Subject: Re: crux of the essence
From: Stephen J.Turnbull <stephen@xemacs.org>
Date: 16 Oct 2001 15:12:25 +0900

>>>>> "Tom" == Tom Lord <lord@regexps.com> writes:

    Tom> For example, in the software world, we rely heavily on
    Tom> contentiously constructed property rights

I don't understand what you mean by "contentiously constructed".

There is a regular process for constructing these property rights, for
copyright it is totally automatic and nonadversarial, and with a few
cranky exceptions people pretty much universally accept it.  The
principle of patent is contested by a few, mostly free software types,
but I think most people who object to it "in principle" really mean
they don't see how it can be efficiently and equitably implemented.

Dealing with violations is contentious, but that's because of the
ambiguities involved, and the difficulty of detection, which implies
very unequal enforcement.

    Tom> -- and Coase offers a theory relating property rights to
    Tom> economic efficiency.  Do you have a specific application of
    Tom> Coase's theory in mind regarding Free Software?

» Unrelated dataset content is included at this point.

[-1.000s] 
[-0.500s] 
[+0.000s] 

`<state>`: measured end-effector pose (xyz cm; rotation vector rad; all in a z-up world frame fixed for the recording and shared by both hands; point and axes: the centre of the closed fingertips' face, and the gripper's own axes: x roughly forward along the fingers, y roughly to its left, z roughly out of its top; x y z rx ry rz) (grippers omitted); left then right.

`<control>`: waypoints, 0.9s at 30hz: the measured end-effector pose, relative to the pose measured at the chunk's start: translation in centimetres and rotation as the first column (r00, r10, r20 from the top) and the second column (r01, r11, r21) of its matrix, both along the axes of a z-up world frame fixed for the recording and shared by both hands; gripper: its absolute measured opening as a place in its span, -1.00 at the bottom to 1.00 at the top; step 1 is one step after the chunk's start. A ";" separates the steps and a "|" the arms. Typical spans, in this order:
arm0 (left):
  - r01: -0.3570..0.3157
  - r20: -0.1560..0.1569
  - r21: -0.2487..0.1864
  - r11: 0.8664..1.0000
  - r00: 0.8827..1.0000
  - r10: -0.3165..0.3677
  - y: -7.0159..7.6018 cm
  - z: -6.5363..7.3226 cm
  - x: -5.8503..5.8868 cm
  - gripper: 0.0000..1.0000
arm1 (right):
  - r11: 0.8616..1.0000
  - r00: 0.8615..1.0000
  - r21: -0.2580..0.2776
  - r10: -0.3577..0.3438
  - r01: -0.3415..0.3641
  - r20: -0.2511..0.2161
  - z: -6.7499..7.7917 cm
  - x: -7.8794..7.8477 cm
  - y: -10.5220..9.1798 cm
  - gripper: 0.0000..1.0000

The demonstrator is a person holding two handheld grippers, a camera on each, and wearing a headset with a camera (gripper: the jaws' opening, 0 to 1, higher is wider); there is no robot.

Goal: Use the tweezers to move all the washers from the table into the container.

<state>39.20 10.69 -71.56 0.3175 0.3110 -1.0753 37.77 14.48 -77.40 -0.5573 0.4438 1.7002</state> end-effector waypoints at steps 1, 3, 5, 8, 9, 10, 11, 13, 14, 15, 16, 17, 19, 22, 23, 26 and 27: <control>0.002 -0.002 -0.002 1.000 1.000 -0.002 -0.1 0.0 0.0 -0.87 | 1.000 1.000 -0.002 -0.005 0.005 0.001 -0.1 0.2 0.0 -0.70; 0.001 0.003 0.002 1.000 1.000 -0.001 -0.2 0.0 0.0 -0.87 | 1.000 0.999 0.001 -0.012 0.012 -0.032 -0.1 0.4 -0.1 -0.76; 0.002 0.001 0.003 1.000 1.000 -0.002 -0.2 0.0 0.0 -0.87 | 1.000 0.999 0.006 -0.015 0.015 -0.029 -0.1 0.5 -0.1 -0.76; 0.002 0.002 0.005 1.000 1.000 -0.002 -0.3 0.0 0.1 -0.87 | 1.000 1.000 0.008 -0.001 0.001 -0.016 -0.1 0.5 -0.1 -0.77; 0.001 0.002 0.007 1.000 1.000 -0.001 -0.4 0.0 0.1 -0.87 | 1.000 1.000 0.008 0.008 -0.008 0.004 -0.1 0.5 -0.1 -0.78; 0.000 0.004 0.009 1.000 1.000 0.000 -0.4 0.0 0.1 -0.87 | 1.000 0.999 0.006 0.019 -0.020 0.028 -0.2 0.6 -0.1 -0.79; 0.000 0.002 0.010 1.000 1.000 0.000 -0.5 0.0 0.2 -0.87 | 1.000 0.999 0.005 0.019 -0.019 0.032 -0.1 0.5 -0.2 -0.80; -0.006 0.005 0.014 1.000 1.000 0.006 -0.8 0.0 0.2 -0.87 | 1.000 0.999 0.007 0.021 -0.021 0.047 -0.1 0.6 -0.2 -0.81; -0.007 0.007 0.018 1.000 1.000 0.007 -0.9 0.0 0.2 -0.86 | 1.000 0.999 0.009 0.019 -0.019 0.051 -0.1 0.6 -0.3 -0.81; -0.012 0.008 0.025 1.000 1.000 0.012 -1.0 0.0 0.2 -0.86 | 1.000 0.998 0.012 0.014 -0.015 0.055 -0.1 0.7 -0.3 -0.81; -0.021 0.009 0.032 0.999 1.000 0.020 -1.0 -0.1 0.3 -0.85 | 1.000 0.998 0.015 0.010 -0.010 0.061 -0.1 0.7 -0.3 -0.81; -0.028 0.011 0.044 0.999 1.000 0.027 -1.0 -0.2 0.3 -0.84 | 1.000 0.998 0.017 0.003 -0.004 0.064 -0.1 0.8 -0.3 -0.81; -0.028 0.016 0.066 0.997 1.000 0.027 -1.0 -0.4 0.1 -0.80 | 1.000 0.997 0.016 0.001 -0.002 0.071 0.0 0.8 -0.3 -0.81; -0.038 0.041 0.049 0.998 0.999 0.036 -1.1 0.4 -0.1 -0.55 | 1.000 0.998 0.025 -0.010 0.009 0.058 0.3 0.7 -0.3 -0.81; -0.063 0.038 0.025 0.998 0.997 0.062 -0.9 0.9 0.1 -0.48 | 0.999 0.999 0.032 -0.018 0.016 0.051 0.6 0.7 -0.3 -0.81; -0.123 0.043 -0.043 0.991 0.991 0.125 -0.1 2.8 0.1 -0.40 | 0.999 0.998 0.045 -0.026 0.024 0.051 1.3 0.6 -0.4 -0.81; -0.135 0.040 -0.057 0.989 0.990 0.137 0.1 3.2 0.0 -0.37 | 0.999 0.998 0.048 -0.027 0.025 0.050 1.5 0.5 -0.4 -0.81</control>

Yes.  A world with only Free Software is necessarily poorer than that
of some mixed regime.  Weakened property rights (1) somewhat reduce
incentives to develop, and enormously reduce incentives to market and
maintain, software, and---at least as important---(2) completely
obscure the price signals that inform developers of what people want
most.  It turns out that measuring quantities is not very useful; what
people want most is not at all correlated with what people want most
of.  It is also true that a world with only proprietary software will
be poorer than one with some free software, but that cannot be deduced
from Coase.  That requires Williamson.

As for "Williamsonian analysis," that's what the Kevin Burton
micropayments thread was doing, although the participants are unlikely
to be aware that they were "speaking prose."  :-)

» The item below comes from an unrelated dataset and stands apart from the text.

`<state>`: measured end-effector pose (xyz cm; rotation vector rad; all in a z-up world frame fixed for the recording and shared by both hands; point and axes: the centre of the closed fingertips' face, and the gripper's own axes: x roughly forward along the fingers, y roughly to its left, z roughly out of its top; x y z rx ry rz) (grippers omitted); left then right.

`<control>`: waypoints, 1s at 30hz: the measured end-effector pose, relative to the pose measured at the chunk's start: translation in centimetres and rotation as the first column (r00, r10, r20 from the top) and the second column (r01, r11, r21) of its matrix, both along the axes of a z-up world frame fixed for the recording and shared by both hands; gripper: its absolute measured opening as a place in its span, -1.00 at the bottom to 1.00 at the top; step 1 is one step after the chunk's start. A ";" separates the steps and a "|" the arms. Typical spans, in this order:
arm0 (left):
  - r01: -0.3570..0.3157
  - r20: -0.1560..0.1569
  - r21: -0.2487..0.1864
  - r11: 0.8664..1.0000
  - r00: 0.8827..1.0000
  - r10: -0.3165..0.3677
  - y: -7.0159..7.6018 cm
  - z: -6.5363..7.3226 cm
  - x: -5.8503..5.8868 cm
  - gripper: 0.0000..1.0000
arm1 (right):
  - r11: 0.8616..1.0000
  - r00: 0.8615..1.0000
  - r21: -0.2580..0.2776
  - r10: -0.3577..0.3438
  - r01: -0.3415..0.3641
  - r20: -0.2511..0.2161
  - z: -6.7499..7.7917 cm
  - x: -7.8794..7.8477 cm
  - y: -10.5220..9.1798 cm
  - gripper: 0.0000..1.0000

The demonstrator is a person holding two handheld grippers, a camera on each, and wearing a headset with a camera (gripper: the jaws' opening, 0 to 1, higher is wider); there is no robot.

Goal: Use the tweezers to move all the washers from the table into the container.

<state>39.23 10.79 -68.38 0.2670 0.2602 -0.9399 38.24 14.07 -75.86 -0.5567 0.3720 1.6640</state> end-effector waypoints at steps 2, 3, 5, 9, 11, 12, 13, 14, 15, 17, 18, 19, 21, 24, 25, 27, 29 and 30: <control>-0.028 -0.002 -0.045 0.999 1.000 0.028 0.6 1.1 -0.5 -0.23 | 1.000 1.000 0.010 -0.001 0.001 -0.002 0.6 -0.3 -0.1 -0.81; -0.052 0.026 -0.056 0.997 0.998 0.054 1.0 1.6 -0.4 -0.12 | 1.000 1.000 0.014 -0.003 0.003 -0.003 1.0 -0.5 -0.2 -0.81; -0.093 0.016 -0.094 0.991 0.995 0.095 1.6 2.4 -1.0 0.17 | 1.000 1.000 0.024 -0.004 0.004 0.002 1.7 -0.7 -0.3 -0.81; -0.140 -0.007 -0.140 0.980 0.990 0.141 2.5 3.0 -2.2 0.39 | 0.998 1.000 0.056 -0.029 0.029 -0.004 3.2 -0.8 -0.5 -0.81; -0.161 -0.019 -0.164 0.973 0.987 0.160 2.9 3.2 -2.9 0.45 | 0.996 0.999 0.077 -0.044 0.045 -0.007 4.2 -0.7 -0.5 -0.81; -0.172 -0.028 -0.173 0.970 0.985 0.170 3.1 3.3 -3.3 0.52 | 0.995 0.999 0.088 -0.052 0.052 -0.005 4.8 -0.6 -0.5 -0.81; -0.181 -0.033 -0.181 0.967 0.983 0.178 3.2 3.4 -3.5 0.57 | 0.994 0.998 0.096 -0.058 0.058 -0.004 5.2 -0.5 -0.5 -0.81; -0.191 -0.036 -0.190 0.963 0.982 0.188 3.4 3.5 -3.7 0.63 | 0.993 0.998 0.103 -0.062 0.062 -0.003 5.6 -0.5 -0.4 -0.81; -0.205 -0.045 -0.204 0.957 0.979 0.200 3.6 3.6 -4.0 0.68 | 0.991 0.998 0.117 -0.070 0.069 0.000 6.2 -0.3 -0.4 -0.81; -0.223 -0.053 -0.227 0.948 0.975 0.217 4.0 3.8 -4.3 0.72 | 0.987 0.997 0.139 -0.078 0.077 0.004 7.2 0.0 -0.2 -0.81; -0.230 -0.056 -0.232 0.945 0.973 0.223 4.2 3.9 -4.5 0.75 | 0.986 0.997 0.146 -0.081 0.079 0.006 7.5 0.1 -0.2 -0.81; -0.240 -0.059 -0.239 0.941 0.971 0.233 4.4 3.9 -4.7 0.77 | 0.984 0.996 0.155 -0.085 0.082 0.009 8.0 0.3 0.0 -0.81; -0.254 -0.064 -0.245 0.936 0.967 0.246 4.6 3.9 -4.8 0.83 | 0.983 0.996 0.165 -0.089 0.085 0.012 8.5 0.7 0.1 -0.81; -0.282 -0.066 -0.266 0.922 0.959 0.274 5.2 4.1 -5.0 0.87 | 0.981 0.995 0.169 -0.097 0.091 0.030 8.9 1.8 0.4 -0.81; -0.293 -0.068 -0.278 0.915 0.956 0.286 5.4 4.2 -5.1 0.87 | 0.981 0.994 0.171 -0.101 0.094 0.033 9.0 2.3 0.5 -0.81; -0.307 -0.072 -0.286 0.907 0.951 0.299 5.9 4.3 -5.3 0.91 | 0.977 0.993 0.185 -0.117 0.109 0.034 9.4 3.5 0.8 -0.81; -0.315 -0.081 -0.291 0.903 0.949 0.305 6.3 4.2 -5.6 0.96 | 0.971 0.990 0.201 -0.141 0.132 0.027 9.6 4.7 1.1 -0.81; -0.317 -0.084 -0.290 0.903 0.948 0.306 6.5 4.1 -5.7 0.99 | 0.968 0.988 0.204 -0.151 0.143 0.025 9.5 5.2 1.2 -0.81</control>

Here's another example.  "Ransom" software is an _incredibly_
inefficient way to distribute software.  Copyright assigns the right
to copy, a property right, to the developer, who is easy to identify.
Organizing a market in the right to copy and/or acquire executables of
the software is a no-brainer.  The businessmen spend all effort on
strategic thinking about how to target likely customers with
information of the product's existence, and which product to produce.
The customers will come to them.  Again, and again.  They have no
choice.

Ransom software effectively[1] assigns the property right in copying to
everyone.  In order to make any money, you have to find a sufficiently
large bunch of people who are willing to sell part of that property
right.  Not an easy task in itself.  Remember how people react to
being asked for email addresses?  That's not just spam avoidance, it's
also preserving their option to free ride anonymously!  When you go
'round asking for contributions, they don't want you to know their
names.  That is, this market is not merely not self-organizing, it's
self-dispersing!

Then you have to negotiate with your targets over the price.  That's
going to be _really_ hard because they have the extremely plausible
threat of free riding even once you have their names.  Getting
substantial amounts of money from them is going to be like pulling
teeth.  What a waste of time!  After getting into that, who has time
or emotional energy to think about strategy?

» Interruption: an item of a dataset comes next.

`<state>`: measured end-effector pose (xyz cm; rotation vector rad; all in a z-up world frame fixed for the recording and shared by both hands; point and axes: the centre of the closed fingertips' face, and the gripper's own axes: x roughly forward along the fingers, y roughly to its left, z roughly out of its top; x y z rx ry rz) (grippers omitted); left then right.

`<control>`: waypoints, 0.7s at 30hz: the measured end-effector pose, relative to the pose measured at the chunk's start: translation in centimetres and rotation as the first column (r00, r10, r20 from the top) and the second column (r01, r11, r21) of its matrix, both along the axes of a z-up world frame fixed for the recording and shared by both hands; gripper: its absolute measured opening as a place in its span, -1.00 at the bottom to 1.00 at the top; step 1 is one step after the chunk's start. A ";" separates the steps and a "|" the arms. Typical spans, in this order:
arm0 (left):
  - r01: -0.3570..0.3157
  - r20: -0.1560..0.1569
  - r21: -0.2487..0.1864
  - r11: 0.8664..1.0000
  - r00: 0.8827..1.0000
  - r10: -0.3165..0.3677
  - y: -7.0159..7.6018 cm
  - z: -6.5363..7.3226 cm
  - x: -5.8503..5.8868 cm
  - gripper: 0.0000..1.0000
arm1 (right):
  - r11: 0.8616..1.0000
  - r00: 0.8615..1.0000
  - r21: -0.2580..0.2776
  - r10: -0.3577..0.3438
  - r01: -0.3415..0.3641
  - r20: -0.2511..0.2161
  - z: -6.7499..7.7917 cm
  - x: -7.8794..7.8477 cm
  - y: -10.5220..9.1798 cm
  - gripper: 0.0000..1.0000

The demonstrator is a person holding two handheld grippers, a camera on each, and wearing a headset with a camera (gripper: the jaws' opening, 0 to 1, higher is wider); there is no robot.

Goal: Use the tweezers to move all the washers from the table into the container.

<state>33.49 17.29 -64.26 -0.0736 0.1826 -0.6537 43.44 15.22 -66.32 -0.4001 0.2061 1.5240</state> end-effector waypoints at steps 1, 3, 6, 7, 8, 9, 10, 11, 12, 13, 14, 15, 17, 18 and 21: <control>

Yikes!  Scary stuff, this Williamsonian analysis.  :-)


Footnotes: 
[1]  I'm cheating here in order to remove Coase from the analysis,
which would bias the argument in favor of proprietary software.

-- 
Institute of Policy and Planning Sciences     http://turnbull.sk.tsukuba.ac.jp
University of Tsukuba                    Tennodai 1-1-1 Tsukuba 305-8573 JAPAN
              Don't ask how you can "do" free software business;
              ask what your business can "do for" free software.